阮娘眼睛都不敢眨,一瞬不瞬地看着面前这张过分好看的脸,隐隐希冀着什么。
“你撒谎,没有酒味。”余茶又凑近一些,几近贴上去,轻声笑:“既无酒气上脸,脸却越来越红,怎么回事呢?”
“许是……”阮娘看着她眼里的戏谑,缓缓开口:“你的手太烫了。”
“茶茶,你刚沐浴完,掌心的热气未散,还是莫要贴在我腿上的好。”阮娘一脸认真地拿开她的手。
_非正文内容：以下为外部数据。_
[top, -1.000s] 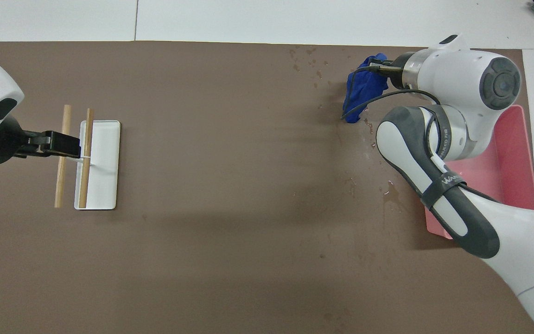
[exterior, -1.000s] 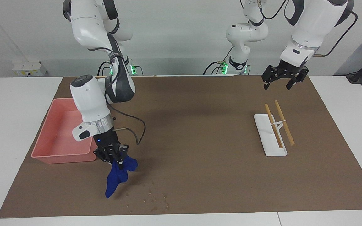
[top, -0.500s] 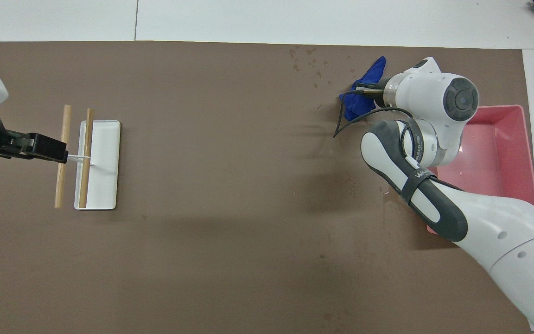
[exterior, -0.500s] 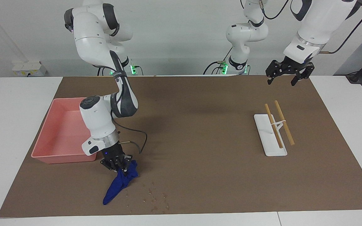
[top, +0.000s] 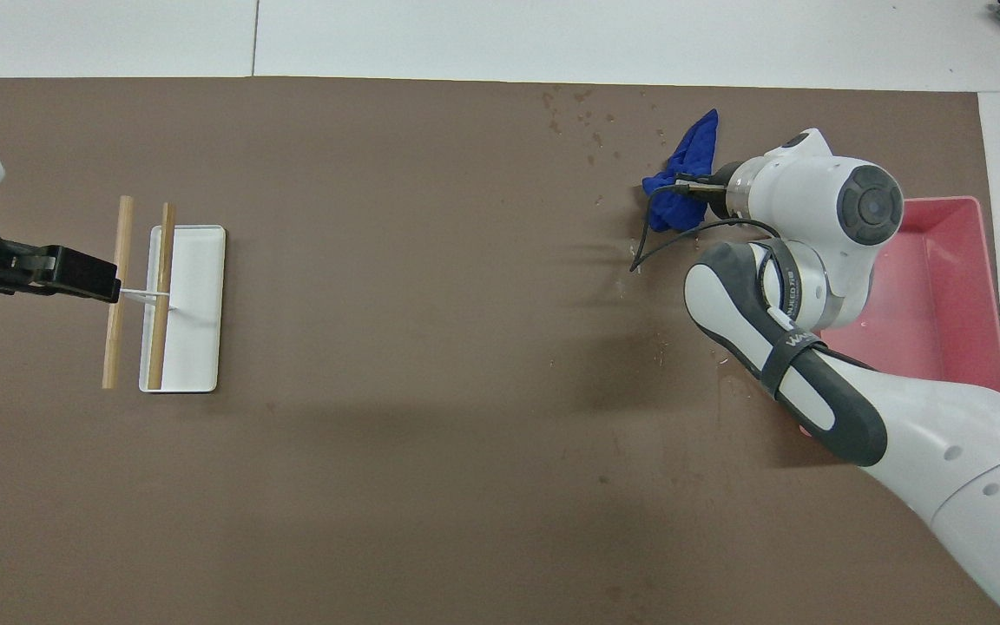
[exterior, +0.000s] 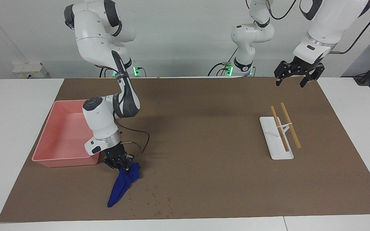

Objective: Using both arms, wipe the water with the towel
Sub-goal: 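Wipe the cloth across the water droplets toward the robot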

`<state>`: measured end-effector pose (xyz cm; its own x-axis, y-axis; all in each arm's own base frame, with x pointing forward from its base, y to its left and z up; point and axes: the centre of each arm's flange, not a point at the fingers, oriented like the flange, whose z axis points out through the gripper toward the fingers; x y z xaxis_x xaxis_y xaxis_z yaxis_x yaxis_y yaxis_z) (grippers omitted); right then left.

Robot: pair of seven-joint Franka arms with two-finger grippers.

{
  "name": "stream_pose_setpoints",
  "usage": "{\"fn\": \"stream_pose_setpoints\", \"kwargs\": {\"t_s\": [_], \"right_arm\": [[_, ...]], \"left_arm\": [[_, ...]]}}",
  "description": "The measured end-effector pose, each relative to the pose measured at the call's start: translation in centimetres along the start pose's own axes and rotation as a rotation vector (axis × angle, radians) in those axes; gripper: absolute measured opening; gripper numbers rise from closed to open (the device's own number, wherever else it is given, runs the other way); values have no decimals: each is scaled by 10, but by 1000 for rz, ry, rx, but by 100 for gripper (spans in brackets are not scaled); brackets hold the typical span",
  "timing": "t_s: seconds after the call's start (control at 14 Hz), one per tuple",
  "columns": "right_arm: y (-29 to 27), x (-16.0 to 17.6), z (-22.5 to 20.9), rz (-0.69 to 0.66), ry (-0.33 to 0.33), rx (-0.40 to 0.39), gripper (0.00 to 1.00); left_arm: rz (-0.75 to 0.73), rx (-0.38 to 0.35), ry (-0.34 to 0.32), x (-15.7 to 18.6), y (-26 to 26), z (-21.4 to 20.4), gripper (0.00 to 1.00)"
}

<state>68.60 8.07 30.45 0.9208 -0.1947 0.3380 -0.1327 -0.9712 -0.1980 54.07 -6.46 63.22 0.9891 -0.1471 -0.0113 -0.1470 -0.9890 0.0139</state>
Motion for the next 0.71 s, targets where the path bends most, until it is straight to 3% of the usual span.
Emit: {"fn": "stream_pose_setpoints", "kwargs": {"t_s": [0.43,0.71], "right_arm": [[40,-26,-16,66,-254,-78,21],[53,-53,-28,78,-326,-104,21]], "left_arm": [[2,0,-3,0,1,1,100],[1,0,-3,0,1,1,100]]}}
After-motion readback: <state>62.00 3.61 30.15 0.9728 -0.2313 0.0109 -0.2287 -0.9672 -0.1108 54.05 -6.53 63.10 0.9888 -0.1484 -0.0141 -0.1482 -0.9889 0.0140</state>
她现下已确定,余茶就是在调戏她,并且她一点都不似外表长的那样正经,有些坏坏的。
阮娘轻轻推开她,拿着帕布挂到屏风上晾着,再吹熄蜡烛,扇着扇子回到床上躺下。
她有些心绪不宁,今晚便不想再继续给余茶扇风了。
阮娘拿过一个被角轻轻搭上自己的肚子,扇扇子的手力道轻得不能再轻,似是吝啬于微风跑到自身之外的地方一样,她只对着自己的左肩扇动。